A healthcare technology company, Avenda Health, claims that its artificial intelligence software is more effective at detecting prostate cancer than trained physicians.
Last month, Avenda published a study involving ten doctors who each evaluated 50 prostate cancer cases. The findings revealed that Avenda’s Unfold AI software achieved an accuracy rate of 84.7% in detecting cancer, while the physicians’ manual assessments ranged from 67.2% to 75.9% accuracy.
This study was conducted in collaboration with UCLA Health and published in the Journal of Urology. It highlighted that AI-assisted cancer contouring predictions are 45 times more accurate and consistent compared to traditional methods.
Shyam Natarajan, an assistant adjunct professor of urology, surgery, and bioengineering at UCLA and the study’s senior author, stated that the integration of AI not only improved the accuracy of doctors’ assessments but also increased agreement among them when using the AI tool.
Typically, physicians rely on MRI scans to measure tumor sizes; however, some tumors are undetectable through MRIs, as noted by Dr. Wayne Brisbane, an assistant professor of urology at UCLA’s David Geffen School of Medicine. He emphasized that AI fills in the gaps where MRIs may fall short.
Dr. Brisbane expressed confidence in AI’s potential to enhance cancer treatment, suggesting that it could lead to more personalized and effective care for patients, aligning treatments more closely with individual needs. He remarked that AI capabilities may surpass those of human professionals.

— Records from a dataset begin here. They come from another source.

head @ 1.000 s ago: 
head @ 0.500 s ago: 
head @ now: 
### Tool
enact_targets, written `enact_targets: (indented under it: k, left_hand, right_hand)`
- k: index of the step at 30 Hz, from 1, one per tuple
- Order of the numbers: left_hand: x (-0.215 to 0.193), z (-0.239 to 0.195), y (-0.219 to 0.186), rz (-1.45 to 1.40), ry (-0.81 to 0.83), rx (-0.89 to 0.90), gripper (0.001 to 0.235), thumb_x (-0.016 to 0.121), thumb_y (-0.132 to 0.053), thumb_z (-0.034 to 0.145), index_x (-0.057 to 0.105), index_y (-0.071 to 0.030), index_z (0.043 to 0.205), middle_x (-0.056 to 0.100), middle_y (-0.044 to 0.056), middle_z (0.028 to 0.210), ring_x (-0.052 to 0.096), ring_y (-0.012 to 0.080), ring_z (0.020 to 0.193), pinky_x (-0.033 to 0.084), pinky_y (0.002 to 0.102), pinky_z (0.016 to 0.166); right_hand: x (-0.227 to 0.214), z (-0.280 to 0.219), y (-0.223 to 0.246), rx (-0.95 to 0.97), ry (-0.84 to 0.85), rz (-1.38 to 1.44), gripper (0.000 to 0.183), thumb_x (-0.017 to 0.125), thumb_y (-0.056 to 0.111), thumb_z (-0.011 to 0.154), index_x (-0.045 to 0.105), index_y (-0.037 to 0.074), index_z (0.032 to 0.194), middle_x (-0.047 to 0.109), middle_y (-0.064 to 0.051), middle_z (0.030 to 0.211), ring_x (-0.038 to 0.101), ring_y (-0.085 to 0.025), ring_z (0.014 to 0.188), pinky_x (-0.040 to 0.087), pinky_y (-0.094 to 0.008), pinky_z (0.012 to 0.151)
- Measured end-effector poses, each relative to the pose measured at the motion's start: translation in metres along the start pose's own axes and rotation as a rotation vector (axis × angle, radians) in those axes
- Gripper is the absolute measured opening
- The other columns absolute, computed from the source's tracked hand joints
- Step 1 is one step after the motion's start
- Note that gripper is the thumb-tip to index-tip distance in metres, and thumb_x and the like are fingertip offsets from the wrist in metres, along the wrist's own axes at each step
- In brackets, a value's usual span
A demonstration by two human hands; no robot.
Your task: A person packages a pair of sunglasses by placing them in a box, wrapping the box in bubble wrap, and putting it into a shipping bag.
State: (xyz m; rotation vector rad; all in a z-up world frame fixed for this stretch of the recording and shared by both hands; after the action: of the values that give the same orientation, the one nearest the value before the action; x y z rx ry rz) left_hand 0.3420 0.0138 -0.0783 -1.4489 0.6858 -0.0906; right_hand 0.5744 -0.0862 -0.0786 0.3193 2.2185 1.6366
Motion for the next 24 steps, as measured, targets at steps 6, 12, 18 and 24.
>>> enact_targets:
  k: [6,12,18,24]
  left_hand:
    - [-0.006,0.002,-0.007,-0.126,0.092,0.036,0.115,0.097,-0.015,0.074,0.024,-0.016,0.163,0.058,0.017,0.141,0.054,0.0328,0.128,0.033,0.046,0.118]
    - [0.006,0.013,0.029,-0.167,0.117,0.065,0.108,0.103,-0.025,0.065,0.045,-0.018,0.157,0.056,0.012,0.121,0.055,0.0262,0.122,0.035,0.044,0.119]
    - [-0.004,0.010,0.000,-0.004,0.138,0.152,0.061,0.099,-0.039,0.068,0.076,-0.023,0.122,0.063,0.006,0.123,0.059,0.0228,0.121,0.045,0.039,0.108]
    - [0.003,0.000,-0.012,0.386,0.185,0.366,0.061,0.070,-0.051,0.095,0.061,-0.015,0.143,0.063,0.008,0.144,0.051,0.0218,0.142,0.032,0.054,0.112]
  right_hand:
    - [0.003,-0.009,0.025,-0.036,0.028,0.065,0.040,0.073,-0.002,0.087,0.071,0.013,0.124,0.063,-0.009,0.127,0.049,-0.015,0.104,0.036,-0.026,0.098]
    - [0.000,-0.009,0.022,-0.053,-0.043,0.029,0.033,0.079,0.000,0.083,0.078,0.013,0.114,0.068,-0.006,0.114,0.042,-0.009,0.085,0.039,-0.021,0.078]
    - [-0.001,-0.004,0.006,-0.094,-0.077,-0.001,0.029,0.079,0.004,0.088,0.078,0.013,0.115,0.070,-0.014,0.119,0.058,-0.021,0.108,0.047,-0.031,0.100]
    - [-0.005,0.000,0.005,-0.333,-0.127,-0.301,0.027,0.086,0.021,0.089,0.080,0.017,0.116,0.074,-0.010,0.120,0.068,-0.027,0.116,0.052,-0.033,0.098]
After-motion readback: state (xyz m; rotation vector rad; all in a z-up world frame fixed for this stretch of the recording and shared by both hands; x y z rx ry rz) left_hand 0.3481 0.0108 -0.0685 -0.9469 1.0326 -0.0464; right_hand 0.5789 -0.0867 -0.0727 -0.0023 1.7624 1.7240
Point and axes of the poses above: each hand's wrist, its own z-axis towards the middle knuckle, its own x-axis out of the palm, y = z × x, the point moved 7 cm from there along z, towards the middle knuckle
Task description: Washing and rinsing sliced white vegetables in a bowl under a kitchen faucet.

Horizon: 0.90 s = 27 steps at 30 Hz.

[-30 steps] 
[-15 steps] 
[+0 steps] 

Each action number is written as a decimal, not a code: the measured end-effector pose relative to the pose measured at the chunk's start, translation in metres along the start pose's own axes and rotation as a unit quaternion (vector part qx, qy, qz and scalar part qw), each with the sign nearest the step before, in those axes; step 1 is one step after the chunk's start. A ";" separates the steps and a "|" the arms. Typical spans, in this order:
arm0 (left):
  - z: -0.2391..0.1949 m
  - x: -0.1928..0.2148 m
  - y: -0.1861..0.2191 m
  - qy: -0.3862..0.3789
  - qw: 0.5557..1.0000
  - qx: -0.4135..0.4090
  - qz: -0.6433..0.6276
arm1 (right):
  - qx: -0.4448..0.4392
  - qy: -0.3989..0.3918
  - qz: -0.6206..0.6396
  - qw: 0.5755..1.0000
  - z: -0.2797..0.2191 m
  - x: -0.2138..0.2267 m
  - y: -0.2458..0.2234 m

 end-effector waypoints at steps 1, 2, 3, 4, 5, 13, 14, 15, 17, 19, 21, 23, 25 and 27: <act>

Avenda Health’s CEO, Dr. Shyam Natarajan, praised the validation of their innovative approach through research and its acknowledgment by the American Medical Association (AMA).
According to the American Cancer Society, approximately one in eight men in the United States will be diagnosed with prostate cancer in their lifetime, and one in 44 will succumb to the disease. For 2023, it is estimated that there will be 299,010 new prostate cancer cases in the U.S., with 35,250 fatalities anticipated due to the illness.